Needs update: Most medical emergency button devices do not work with digital phones

Customers going digital have been given free upgrades to stronger and faster internet connections, to ensure the phone works as well as possible.

So it was worrying to hear that BT staff were trying to pressure you for a more expensive package. They also charged you £85 for the backup battery.

You would pay more money if you switched to a service you never asked for or didn’t want, and which would be less reliable. It doesn’t sound like a great deal.

You sent me some screenshots of your online chat with BT, and I agree that the agents were pushy and didn’t listen to what you were asking them.

You explained your problem with the medical pendant and in response they offered you an upgrade from your old copper wire connection to full fiber, ultrafast broadband and a ‘new smart hub 2’ device for an extra £2 per month, which would have cost your monthly bill from €37.99 to €39.99.

It’s a small amount, but the principle of them selling upgrades to concerned elderly people when they reach out to ensure they are still taken care of in an emergency is wrong.

You were clear: ‘I don’t want an upgrade. I just want a spare battery’.

But the agent persisted and also tried to sell you a new calling package for £12 a month.

You asked to be transferred to a manager who said you could only get a backup battery if you took the full fiber upgrade.

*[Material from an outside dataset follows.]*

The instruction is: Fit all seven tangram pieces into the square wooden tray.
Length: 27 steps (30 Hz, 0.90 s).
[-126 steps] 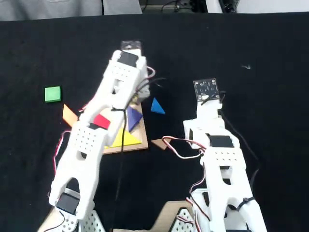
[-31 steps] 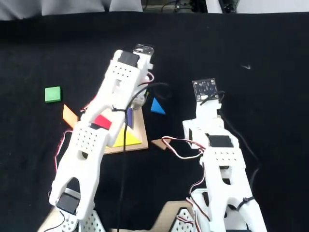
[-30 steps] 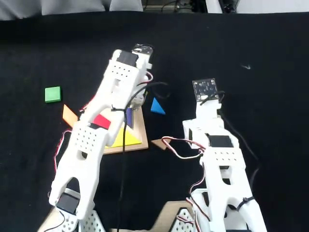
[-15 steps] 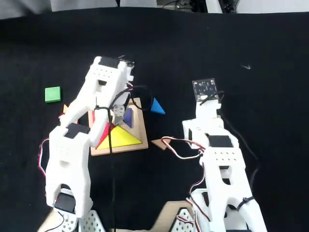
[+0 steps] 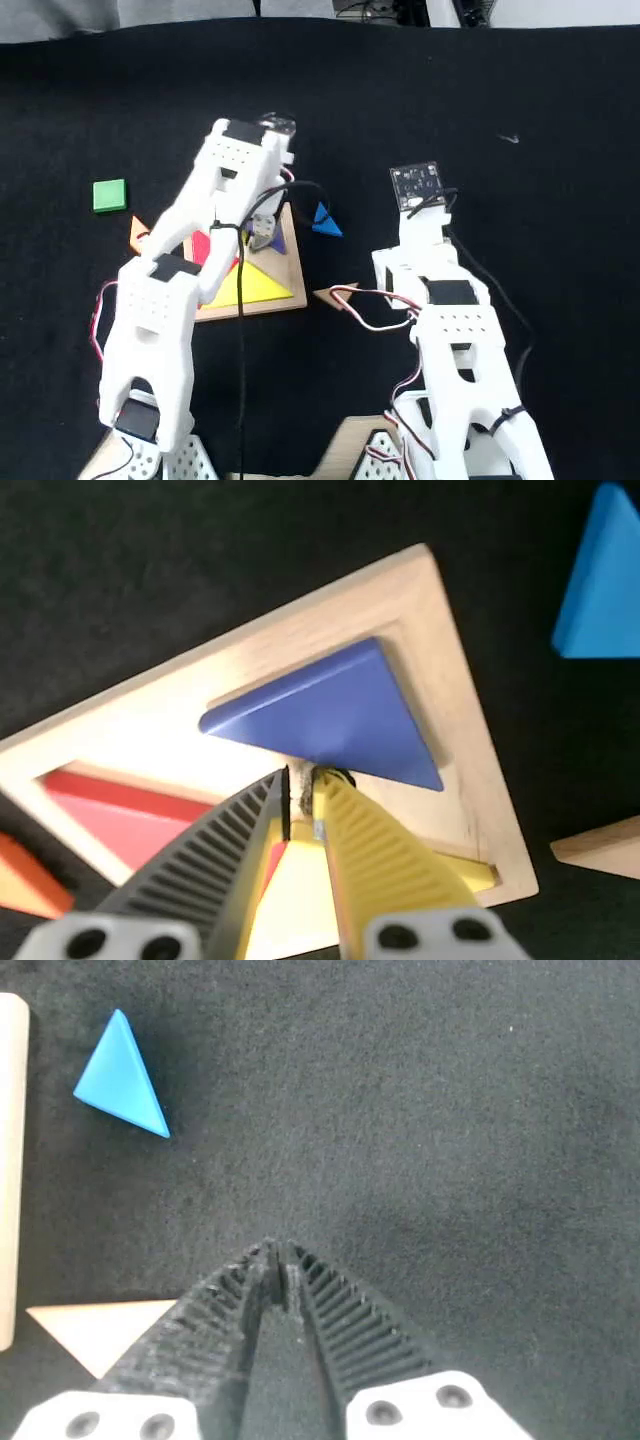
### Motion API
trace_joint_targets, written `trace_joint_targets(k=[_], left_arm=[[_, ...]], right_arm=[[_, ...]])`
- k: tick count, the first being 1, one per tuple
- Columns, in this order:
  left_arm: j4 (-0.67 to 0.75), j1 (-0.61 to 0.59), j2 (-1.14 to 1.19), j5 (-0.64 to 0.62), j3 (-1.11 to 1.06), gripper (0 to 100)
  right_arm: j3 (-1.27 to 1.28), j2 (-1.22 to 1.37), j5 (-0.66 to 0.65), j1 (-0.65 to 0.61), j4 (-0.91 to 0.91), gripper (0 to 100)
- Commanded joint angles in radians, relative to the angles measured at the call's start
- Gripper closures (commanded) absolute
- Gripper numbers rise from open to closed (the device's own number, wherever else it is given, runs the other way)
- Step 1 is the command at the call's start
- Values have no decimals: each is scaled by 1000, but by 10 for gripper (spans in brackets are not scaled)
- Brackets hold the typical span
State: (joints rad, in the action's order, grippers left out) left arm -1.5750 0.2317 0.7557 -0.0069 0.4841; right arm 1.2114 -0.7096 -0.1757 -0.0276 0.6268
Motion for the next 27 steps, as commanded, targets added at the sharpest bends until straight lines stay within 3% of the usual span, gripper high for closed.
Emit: trace_joint_targets(k=[1, 6, 13, 16, 23, 27], left_arm=[[15, 39, -3, -35, 71, 931], [2, 39, -5, -77, 143, 931], [-187, 38, -8, -71, 280, 931], [-189, -7, -78, -71, 271, 931], [-186, -124, -540, -69, -42, 931], [-141, -277, -858, -69, -311, 929]], right_arm=[[-33, -36, -11, -12, -15, 987], [-33, -36, -11, -11, -15, 987], [-35, -36, -11, -9, -15, 987], [-35, -36, -11, -11, -15, 987], [-25, -38, -12, -12, -17, 985], [-64, -38, -17, -35, 11, 987]])
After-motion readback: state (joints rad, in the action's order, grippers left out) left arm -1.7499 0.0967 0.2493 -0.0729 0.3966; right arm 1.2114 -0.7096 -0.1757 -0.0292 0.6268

They said, ‘We don’t have the ability to place an order [sic] for backup unit on regular fiber accounts, backup unit can only be shipped if you upgrade to full fiber.’

When you explained that this wasn’t what your letter from BT said, they eventually relented and said they could order it as an ‘exception’ – although you would still have to pay £85.

The fact that they made that exception shows that the full fiber requirement isn’t a technical necessity for the unit to work, but rather that BT didn’t want to ship them for those on cheaper packages.

Given your reason for needing one – which could be a matter of life and death – I don’t think that’s entirely acceptable.

I contacted BT to ask why this happened and what the policy really is regarding shipping the backup units.

Delay: BT now has until January 2027 to switch all its customers to digital landlines

Delay: BT now has until January 2027 to switch all its customers to digital landlines

It said that, as a result of the deadline change, vulnerable customers and those with additional needs would now not be moved to Digital Voice until spring 2025 at the earliest.

This would allow the country to enter into the necessary data-sharing agreements with local authorities and other companies that supply medical pendants so that they can still operate in times of need.

I hope this gives BT the opportunity to resolve these issues and ensure people can get the equipment they need to stay safe – without having to undergo unnecessary upgrades along the way.

However, campaign group Silver Voices told MailOnline that this 13-month extension is nothing more than a ‘token concession’.

In line with the extension, BT has now postponed your move to Digital Voice.

It also rates your chat conversations and says it will take any lessons learned into account. You’ll also get BT credit back for the £85 you spent on the backup battery.

While you will eventually have to make the switch to digital, by the time you do, the technology used in your medical counterpart will hopefully have caught up.

A BT spokesperson said: ‘We are very sorry [S.B’s] experience has fallen below the high standard that we always want to offer our customers.

‘We contacted her to discuss her complaint and noted on her account that she has a care pendant.

‘[The customer’s] The switch to Digital Voice was therefore postponed and we credited her for the costs of the battery backup unit. We have now resolved her complaint and she is happy that it has been closed.’